> _EXERCISE AIM_:
Output range, inclusive: from the line containing "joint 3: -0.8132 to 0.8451" to the line containing "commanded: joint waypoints". Restate those lines from the data below word for word and only those.

> _DATA FOR PROCESSING_:
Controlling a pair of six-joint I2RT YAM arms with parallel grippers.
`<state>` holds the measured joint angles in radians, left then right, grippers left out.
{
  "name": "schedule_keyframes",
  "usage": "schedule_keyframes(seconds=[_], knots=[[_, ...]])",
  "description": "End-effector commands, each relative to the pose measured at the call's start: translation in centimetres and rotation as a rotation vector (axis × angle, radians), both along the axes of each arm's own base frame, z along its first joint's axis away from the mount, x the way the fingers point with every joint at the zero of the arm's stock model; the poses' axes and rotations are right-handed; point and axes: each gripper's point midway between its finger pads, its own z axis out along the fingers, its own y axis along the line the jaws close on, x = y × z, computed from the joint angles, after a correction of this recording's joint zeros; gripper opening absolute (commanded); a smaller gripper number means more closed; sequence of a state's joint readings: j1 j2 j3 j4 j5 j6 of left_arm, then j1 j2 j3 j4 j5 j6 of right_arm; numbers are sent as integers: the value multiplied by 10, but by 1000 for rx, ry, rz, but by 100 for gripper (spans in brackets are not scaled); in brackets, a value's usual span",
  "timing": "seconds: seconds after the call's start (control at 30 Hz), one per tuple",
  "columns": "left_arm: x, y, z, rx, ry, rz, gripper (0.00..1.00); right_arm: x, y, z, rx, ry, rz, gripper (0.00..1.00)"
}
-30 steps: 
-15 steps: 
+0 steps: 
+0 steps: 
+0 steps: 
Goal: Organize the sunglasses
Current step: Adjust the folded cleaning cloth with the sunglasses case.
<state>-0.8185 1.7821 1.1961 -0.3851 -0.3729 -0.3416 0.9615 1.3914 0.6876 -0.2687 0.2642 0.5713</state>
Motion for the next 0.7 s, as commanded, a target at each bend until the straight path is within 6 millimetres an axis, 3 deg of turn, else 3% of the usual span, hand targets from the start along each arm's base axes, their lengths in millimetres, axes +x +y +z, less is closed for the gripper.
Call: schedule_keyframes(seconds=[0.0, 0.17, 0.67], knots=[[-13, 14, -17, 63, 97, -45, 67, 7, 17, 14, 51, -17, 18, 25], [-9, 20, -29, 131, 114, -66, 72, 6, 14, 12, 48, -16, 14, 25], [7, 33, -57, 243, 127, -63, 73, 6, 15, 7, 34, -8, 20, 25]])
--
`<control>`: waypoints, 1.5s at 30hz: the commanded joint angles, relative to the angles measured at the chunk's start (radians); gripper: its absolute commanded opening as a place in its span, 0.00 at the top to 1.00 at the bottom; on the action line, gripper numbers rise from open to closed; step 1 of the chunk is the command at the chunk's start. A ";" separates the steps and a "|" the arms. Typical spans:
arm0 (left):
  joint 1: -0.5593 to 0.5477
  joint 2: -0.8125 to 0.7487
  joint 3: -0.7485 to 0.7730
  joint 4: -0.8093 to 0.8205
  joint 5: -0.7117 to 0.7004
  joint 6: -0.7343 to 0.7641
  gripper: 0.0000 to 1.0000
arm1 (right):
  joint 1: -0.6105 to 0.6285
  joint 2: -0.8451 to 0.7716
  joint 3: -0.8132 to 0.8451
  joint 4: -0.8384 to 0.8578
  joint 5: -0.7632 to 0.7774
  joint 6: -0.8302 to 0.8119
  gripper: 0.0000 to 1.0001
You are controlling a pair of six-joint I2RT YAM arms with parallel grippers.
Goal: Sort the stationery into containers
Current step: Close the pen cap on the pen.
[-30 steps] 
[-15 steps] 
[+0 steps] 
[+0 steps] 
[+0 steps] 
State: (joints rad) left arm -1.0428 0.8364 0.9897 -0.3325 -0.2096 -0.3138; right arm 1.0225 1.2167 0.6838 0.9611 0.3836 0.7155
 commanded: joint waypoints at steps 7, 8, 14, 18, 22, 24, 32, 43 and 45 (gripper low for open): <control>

> _WRITTEN ANSWER_:
  joint 3: -0.8132 to 0.8451
  joint 4: -0.8384 to 0.8578
  joint 5: -0.7632 to 0.7774
  joint 6: -0.8302 to 0.8119
  gripper: 0.0000 to 1.0001
You are controlling a pair of six-joint I2RT YAM arms with parallel grippers.
Goal: Sort the stationery into containers
Current step: Close the pen cap on the pen.
[-30 steps] 
[-15 steps] 
[+0 steps] 
[+0 steps] 
[+0 steps] 
State: (joints rad) left arm -1.0428 0.8364 0.9897 -0.3325 -0.2096 -0.3138; right arm 1.0225 1.2167 0.6838 0.9611 0.3836 0.7155
 commanded: joint waypoints at steps 7, 8, 14, 18, 22, 24, 32, 43 and 45 (gripper low for open): <control>

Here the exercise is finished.